Please give back word for word the lines of the material below between the line containing "A note to the class: place markers on the black plastic" and the line containing "<point>83,79</point>", inclusive.
======== Entries shown ========
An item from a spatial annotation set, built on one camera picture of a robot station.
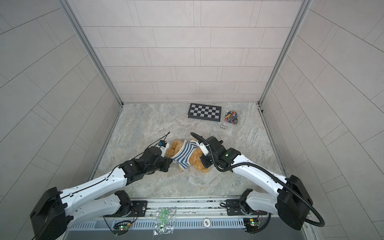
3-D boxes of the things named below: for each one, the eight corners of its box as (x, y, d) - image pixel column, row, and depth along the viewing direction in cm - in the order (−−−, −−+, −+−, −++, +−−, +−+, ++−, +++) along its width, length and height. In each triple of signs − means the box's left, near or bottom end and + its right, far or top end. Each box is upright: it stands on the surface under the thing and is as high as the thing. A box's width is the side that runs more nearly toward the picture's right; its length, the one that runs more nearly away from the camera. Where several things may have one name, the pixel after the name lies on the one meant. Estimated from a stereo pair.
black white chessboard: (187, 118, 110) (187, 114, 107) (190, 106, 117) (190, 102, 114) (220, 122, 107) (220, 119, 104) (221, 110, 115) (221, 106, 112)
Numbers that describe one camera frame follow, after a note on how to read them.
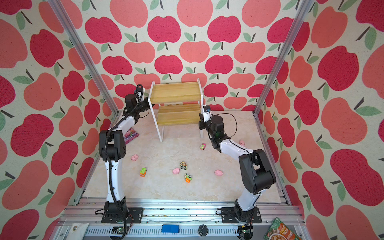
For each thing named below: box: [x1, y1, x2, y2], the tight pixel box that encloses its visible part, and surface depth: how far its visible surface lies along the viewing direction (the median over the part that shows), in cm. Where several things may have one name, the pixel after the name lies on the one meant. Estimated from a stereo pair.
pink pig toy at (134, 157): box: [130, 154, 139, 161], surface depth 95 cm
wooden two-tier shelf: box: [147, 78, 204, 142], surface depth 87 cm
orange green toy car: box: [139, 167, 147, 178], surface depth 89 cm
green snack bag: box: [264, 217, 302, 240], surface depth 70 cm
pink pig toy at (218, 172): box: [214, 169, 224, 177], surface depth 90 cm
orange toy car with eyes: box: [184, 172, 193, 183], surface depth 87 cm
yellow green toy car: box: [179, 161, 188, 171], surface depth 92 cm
========
======== Entries shown ========
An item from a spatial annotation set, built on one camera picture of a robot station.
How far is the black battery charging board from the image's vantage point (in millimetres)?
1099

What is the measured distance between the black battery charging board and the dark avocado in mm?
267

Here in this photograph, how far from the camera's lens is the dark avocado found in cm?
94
========
======== Entries shown ========
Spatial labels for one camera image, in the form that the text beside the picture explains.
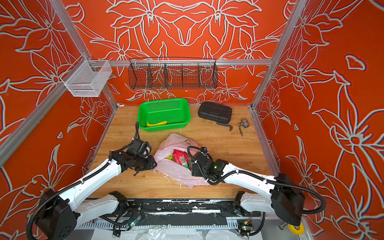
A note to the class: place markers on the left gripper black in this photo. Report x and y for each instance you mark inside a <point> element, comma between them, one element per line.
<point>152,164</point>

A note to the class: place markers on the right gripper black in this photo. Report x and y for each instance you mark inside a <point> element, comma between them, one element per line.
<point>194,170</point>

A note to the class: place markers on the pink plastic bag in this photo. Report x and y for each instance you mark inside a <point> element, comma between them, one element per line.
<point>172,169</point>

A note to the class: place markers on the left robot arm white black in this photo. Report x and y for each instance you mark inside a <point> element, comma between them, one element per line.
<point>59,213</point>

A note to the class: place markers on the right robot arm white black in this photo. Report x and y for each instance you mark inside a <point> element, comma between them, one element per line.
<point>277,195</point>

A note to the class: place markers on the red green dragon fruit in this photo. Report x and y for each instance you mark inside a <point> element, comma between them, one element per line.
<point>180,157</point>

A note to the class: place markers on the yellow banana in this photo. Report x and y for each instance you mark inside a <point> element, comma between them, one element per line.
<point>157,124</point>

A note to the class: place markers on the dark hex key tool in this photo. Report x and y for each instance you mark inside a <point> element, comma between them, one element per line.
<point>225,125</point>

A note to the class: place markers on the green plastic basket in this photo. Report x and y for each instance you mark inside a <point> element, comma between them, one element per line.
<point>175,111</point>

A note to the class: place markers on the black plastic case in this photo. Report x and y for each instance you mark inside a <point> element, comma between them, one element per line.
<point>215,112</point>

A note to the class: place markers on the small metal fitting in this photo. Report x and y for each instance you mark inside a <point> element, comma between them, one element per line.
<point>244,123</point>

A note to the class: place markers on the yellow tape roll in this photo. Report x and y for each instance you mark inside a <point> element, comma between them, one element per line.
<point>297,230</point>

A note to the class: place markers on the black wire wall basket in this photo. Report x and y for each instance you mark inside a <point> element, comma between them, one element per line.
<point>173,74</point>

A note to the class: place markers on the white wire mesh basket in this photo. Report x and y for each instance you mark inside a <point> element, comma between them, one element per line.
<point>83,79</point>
========
# Result for this task
A note to the class: place markers on the black plastic case in this photo. Report x and y for each instance you mark inside a <point> element, comma between them, one element per line.
<point>215,112</point>

A note to the class: place markers on the small metal fitting in this photo. Report x and y for each instance you mark inside a <point> element, comma between them, one element per line.
<point>244,123</point>

A note to the class: place markers on the yellow tape roll in this photo. Report x and y for each instance you mark inside a <point> element, comma between them, one element per line.
<point>297,230</point>

A note to the class: place markers on the black wire wall basket in this photo. Report x and y for each instance you mark inside a <point> element, comma between them, one element per line.
<point>173,74</point>

A note to the class: place markers on the white wire mesh basket in this photo. Report x and y for each instance you mark inside a <point> element, comma between them, one element per line.
<point>83,79</point>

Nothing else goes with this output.